◆ **Directions for this task**
Your answer must be an exact transcription of the data, with every picture omitted.

____________

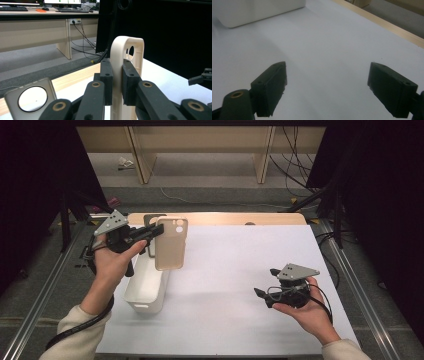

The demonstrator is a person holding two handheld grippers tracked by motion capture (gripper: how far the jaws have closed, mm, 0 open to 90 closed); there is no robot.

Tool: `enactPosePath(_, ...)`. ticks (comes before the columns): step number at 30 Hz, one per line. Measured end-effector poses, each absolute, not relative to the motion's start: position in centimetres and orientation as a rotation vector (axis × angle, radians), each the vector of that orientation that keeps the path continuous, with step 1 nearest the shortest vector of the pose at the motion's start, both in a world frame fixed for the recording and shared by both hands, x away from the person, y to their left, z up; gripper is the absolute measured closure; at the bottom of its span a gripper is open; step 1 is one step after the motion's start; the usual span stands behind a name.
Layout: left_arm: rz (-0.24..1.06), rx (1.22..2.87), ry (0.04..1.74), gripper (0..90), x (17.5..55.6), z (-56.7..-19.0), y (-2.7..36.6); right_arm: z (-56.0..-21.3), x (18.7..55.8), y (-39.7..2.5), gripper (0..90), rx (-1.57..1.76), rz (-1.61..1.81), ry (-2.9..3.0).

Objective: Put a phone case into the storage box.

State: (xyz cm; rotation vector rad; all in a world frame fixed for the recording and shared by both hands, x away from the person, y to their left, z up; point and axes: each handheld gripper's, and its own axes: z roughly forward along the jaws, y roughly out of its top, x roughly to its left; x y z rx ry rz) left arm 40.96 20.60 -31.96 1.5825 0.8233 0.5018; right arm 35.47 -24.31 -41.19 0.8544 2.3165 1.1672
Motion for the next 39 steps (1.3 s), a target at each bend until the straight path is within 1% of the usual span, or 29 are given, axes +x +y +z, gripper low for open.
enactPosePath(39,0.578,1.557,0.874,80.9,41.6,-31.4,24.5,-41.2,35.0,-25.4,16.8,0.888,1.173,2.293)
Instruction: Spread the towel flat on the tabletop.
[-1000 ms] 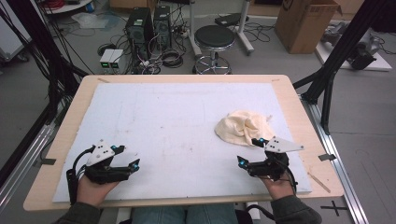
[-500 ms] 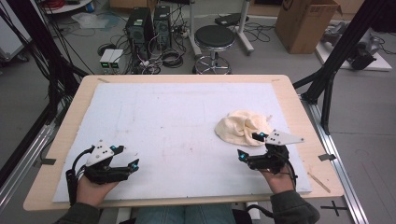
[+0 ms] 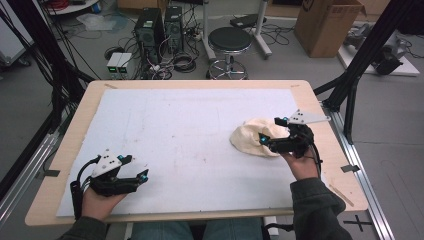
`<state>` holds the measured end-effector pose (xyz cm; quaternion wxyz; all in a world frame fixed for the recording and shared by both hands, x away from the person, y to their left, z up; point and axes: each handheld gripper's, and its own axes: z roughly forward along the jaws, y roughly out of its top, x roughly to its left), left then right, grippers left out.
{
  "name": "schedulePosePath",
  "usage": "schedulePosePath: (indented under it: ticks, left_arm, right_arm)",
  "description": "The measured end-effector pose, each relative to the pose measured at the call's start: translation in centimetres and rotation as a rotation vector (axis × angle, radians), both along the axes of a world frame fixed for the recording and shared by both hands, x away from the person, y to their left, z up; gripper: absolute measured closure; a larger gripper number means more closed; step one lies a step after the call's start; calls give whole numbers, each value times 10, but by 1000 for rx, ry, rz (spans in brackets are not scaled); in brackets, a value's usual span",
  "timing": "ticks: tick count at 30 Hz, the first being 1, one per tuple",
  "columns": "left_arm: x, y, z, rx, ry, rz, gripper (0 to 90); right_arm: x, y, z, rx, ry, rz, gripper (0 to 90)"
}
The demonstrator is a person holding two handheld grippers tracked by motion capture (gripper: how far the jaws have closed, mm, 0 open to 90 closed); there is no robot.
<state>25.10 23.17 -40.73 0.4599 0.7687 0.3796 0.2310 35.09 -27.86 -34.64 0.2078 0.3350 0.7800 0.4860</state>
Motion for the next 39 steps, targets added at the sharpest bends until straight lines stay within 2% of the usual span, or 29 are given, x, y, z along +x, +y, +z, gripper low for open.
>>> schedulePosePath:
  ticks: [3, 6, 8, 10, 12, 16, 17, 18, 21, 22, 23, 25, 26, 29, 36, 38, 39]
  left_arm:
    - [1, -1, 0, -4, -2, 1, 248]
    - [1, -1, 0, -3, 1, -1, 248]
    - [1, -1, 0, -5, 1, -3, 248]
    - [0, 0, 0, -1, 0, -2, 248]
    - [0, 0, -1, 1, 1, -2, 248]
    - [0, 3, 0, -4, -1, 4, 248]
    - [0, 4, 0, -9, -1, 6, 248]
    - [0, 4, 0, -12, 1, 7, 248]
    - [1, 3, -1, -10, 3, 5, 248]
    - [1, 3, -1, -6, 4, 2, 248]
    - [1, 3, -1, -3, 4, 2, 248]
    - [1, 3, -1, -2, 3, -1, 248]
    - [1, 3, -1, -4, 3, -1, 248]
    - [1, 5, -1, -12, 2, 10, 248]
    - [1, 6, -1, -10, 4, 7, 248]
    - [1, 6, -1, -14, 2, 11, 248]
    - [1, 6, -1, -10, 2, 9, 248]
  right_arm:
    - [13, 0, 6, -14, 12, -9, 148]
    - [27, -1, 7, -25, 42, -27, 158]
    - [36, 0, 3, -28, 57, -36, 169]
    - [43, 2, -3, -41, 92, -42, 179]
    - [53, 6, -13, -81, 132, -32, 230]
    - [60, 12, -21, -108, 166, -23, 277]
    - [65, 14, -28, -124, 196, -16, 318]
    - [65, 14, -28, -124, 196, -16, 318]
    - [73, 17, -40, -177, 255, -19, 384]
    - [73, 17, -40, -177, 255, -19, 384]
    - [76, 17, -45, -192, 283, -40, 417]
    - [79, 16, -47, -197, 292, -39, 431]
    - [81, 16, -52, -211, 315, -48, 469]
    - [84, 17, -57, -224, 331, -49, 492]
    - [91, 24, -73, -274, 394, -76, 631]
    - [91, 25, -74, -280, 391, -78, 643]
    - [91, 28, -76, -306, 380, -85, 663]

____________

◆ **Your response**
The demonstrator is a person holding two handheld grippers tracked by motion capture (gripper: how far the jaws have closed, mm, 0 open to 90 closed); there is no robot.

Tool: `enactPosePath(_, ...)`. ticks (comes before the columns): step number at 30 Hz, one per line. Measured end-effector poses, each absolute, not relative to the motion's start: position in centimetres and orientation as a rotation vector (axis × angle, radians), each the vector of that orientation that keeps the path continuous, with step 1 nearest the shortest vector of the pose at the motion's start, both in a world frame fixed for the recording and shared by both hands, x away from the person, y to their left, z up; gripper is the absolute measured closure; at the bottom of its span a gripper is open; step 1 is one step after the motion's start; the usual span stands behind a name.
Layout: left_arm: rz (-0.24..1.06), rx (1.22..2.87), ry (0.04..1.74), gripper (0..90), x (17.5..55.6), z (-56.7..-19.0), y (-2.7..36.6); right_arm: z (-56.0..-21.3), x (18.7..55.8), y (-39.7..2.5), gripper (0..90), rx (-1.57..1.76), rz (-1.61..1.81), ry (-2.9..3.0).

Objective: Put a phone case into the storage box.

State: (xyz cm; rotation vector rad; all in a world frame fixed for the recording and shared by both hands, x away from the person, y to their left, z up; point and axes: each handheld gripper's, and its own axes: z roughly forward along the jaws, y roughly out of its top, x roughly to its left; x y z rx ry rz) left arm 40.96 20.60 -31.96 1.5825 0.8233 0.5018; right arm 35.47 -24.31 -41.19 0.8544 2.3165 1.1672
Motion for the next 39 steps (1.3 s), a target at each bend until the straight path is within 1% of the usual span, or 29 are given, axes +x +y +z, gripper low for open.
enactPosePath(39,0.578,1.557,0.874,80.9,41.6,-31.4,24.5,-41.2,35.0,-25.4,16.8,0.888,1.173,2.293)
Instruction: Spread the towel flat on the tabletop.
[-1000 ms] 
[-500 ms] 
[+0 ms] 
`<state>` holds the measured end-effector pose (xyz cm; quaternion wxyz; all in a world frame fixed for the recording and shared by both hands, x away from the person, y to their left, z up; point and axes: each handheld gripper's, and its own axes: z roughly forward along the jaws, y roughly out of its top, x roughly to its left), left then right, grippers left out.
{
  "name": "schedulePosePath",
  "usage": "schedulePosePath: (indented under it: ticks, left_arm, right_arm)",
  "description": "The measured end-effector pose, each relative to the pose measured at the call's start: translation in centimetres and rotation as a rotation vector (axis × angle, radians), both along the axes of a world frame fixed for the recording and shared by both hands, x away from the person, y to their left, z up; gripper: absolute measured closure; a larger gripper number means more closed; step one lies a step after the call's start; calls give whole numbers, each value times 10, but by 1000 for rx, ry, rz (spans in brackets are not scaled); in brackets, a value's usual span",
  "timing": "ticks: tick count at 30 Hz, the first being 1, one per tuple",
  "columns": "left_arm: x, y, z, rx, ry, rz, gripper (0 to 90); right_arm: x, y, z, rx, ry, rz, gripper (0 to 90)"
}
The demonstrator is a person holding two handheld grippers tracked by motion capture (gripper: how far the jaws have closed, mm, 0 open to 90 closed); there is no robot.
<state>25.10 23.17 -40.73 0.4599 0.7687 0.3796 0.2310 35.09 -27.86 -34.64 0.2078 0.3350 0.7800 0.4860</state>
Motion for the next 39 steps, targets added at the sharpest bends until straight lines stay within 2% of the usual span, or 29 are given, x, y, z along +x, +y, +z, gripper low for open.
>>> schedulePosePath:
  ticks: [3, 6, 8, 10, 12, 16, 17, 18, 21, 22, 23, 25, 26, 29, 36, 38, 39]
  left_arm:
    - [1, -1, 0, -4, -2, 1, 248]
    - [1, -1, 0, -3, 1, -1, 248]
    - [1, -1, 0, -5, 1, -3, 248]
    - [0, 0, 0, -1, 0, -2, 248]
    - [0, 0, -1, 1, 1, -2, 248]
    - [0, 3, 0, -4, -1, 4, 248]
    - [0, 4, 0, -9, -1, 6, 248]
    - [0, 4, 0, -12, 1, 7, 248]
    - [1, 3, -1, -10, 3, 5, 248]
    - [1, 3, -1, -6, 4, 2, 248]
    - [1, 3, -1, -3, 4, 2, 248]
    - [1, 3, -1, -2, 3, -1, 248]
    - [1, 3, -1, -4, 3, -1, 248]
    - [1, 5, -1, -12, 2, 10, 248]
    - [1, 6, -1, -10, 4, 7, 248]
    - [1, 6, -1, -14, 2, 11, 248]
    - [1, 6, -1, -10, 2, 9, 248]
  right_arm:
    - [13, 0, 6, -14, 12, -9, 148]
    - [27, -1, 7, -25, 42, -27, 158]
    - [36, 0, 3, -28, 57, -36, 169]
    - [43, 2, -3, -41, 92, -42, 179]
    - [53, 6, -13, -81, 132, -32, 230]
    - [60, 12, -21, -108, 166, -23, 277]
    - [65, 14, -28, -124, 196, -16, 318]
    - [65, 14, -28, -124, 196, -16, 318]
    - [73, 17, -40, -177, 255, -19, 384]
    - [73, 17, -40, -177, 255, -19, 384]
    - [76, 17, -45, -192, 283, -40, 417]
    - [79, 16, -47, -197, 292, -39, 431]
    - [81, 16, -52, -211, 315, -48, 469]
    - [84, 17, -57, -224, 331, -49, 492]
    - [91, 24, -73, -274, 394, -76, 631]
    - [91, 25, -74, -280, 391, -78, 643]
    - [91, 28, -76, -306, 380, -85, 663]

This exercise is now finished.